● **TASK ITEM**: Each entry is to be output as written, so that none is missing.

● **RECORDS FOR THE EXERCISE**:
***

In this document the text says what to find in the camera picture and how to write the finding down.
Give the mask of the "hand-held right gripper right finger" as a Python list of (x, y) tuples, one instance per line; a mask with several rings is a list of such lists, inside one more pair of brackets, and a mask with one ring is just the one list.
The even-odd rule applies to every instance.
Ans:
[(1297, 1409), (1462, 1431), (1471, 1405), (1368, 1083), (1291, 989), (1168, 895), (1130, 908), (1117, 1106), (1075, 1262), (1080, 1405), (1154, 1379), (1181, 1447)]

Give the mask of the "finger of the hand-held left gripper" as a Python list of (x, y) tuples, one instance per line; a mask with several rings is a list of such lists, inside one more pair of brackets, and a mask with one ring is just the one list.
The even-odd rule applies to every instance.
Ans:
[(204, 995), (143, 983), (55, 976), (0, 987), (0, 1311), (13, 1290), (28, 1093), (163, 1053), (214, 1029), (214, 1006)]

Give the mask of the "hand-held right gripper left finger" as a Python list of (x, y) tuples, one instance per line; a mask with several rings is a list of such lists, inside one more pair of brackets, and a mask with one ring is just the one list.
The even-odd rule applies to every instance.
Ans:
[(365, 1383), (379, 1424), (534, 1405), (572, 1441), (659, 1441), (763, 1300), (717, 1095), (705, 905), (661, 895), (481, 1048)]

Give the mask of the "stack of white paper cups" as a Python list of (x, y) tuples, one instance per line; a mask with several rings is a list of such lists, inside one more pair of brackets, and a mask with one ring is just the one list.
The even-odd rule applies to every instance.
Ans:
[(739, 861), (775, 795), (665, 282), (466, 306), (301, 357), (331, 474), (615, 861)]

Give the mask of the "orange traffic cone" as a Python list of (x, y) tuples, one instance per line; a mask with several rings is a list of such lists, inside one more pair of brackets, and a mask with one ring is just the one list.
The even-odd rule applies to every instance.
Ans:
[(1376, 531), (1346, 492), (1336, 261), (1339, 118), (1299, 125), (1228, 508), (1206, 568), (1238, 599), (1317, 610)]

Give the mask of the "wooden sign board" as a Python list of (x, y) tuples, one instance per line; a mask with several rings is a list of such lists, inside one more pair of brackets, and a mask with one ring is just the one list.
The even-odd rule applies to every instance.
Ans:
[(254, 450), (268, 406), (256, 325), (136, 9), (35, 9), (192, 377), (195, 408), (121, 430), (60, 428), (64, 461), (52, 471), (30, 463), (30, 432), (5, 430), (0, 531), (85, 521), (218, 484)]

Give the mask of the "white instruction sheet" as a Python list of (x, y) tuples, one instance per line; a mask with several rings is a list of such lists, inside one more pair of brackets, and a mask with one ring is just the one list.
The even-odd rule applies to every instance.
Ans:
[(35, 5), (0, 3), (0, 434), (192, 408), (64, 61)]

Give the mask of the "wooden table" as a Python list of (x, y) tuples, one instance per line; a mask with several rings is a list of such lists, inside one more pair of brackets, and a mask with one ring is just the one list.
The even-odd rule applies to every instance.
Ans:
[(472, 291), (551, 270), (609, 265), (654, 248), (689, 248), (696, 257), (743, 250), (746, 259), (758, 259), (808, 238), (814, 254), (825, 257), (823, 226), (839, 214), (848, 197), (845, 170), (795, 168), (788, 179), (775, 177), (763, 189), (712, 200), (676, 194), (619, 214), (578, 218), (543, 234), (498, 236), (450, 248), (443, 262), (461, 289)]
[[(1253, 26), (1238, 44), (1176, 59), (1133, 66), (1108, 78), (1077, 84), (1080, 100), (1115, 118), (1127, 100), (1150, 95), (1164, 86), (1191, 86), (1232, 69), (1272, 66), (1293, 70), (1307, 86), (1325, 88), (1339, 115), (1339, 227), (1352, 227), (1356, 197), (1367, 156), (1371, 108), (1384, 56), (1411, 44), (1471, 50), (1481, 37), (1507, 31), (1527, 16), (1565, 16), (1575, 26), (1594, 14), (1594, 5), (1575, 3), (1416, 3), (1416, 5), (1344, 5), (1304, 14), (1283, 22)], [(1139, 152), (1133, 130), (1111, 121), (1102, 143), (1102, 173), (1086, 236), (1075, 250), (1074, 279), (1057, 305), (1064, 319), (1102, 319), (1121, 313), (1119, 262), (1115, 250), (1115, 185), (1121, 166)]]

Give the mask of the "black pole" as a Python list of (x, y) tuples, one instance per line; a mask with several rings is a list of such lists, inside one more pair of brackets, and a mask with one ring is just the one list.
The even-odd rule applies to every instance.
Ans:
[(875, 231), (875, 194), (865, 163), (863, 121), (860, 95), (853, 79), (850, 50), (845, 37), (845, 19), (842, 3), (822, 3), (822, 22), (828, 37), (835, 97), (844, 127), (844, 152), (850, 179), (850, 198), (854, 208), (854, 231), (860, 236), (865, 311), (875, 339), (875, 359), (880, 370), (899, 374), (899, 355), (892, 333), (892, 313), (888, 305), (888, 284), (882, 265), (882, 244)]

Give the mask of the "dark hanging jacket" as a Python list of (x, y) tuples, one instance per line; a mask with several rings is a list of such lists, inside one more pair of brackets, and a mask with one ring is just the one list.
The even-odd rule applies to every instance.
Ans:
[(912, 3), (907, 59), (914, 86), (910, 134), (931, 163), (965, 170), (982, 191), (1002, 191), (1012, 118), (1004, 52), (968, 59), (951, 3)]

***

● **RESULT**:
In this document the text says what to find in the camera picture and how to write the finding down.
Give the mask of the "hand-held right gripper right finger" as a Python list of (x, y) tuples, one instance per line; a mask with several rings is a list of such lists, inside one more pair of brackets, and a mask with one ring is just the one list.
The even-odd rule applies to every instance.
Ans:
[(1297, 1409), (1462, 1431), (1471, 1405), (1368, 1083), (1291, 989), (1168, 895), (1130, 908), (1117, 1106), (1075, 1262), (1080, 1405), (1154, 1379), (1181, 1447)]

Give the mask of the "finger of the hand-held left gripper" as a Python list of (x, y) tuples, one instance per line; a mask with several rings is a list of such lists, inside one more pair of brackets, and a mask with one ring is just the one list.
The even-odd rule applies to every instance.
Ans:
[(204, 995), (143, 983), (55, 976), (0, 987), (0, 1311), (13, 1290), (28, 1093), (163, 1053), (214, 1029), (214, 1006)]

Give the mask of the "hand-held right gripper left finger" as a Python list of (x, y) tuples, one instance per line; a mask with several rings is a list of such lists, inside one more pair of brackets, and a mask with one ring is just the one list.
The even-odd rule applies to every instance.
Ans:
[(365, 1383), (379, 1424), (534, 1405), (572, 1441), (659, 1441), (763, 1300), (717, 1095), (705, 905), (661, 895), (481, 1048)]

Give the mask of the "stack of white paper cups" as a Python list of (x, y) tuples, one instance per line; a mask with several rings is a list of such lists, inside one more pair of brackets, and a mask with one ring is just the one list.
The even-odd rule applies to every instance.
Ans:
[(739, 861), (775, 795), (665, 282), (466, 306), (301, 357), (331, 474), (615, 861)]

Give the mask of the "orange traffic cone" as a Python list of (x, y) tuples, one instance per line; a mask with several rings is a list of such lists, inside one more pair of brackets, and a mask with one ring is just the one list.
The even-odd rule applies to every instance.
Ans:
[(1376, 531), (1346, 492), (1336, 261), (1339, 118), (1299, 125), (1228, 508), (1206, 568), (1238, 599), (1317, 610)]

Give the mask of the "wooden sign board" as a Python list of (x, y) tuples, one instance per line; a mask with several rings is a list of such lists, inside one more pair of brackets, and a mask with one ring is just the one list.
The even-odd rule applies to every instance.
Ans:
[(254, 450), (268, 406), (256, 325), (136, 9), (35, 9), (192, 377), (195, 408), (121, 430), (60, 428), (64, 461), (52, 471), (30, 463), (30, 432), (5, 430), (0, 531), (85, 521), (218, 484)]

Give the mask of the "white instruction sheet" as a Python list of (x, y) tuples, one instance per line; a mask with several rings is a list of such lists, inside one more pair of brackets, and a mask with one ring is just the one list.
The even-odd rule applies to every instance.
Ans:
[(35, 5), (0, 3), (0, 434), (192, 408), (64, 61)]

Give the mask of the "wooden table" as a Python list of (x, y) tuples, one instance per line; a mask with several rings is a list of such lists, inside one more pair of brackets, and a mask with one ring is just the one list.
The even-odd rule applies to every instance.
Ans:
[(472, 291), (551, 270), (609, 265), (654, 248), (689, 248), (696, 257), (743, 250), (746, 259), (758, 259), (808, 238), (814, 254), (825, 257), (823, 226), (839, 214), (848, 197), (845, 170), (795, 168), (788, 179), (775, 177), (763, 189), (712, 200), (676, 194), (619, 214), (578, 218), (543, 234), (498, 236), (450, 248), (443, 262), (461, 289)]
[[(1253, 26), (1238, 44), (1176, 59), (1133, 66), (1108, 78), (1077, 84), (1080, 100), (1115, 118), (1127, 100), (1150, 95), (1164, 86), (1191, 86), (1232, 69), (1272, 66), (1293, 70), (1307, 86), (1325, 88), (1339, 115), (1339, 227), (1352, 227), (1356, 197), (1367, 156), (1371, 108), (1384, 56), (1411, 44), (1471, 50), (1481, 37), (1507, 31), (1527, 16), (1565, 16), (1575, 26), (1594, 14), (1594, 5), (1575, 3), (1416, 3), (1416, 5), (1344, 5), (1304, 14), (1283, 22)], [(1139, 152), (1133, 130), (1111, 121), (1102, 143), (1102, 173), (1086, 236), (1075, 250), (1074, 279), (1057, 305), (1064, 319), (1102, 319), (1121, 313), (1119, 262), (1115, 250), (1115, 185), (1121, 166)]]

Give the mask of the "black pole" as a Python list of (x, y) tuples, one instance per line; a mask with several rings is a list of such lists, inside one more pair of brackets, and a mask with one ring is just the one list.
The even-odd rule applies to every instance.
Ans:
[(875, 231), (875, 194), (865, 163), (863, 121), (860, 95), (853, 79), (850, 50), (845, 37), (845, 19), (842, 3), (822, 3), (822, 22), (828, 37), (835, 97), (844, 127), (844, 152), (850, 179), (850, 198), (854, 208), (854, 231), (860, 236), (865, 311), (875, 339), (875, 359), (880, 370), (899, 374), (899, 355), (892, 333), (892, 313), (888, 305), (888, 284), (882, 265), (882, 244)]

Give the mask of the "dark hanging jacket" as a Python list of (x, y) tuples, one instance per line; a mask with several rings is a list of such lists, inside one more pair of brackets, and a mask with one ring is just the one list.
The even-odd rule applies to every instance.
Ans:
[(912, 3), (907, 59), (914, 86), (910, 134), (931, 163), (965, 170), (982, 191), (1002, 191), (1012, 118), (1004, 52), (968, 59), (951, 3)]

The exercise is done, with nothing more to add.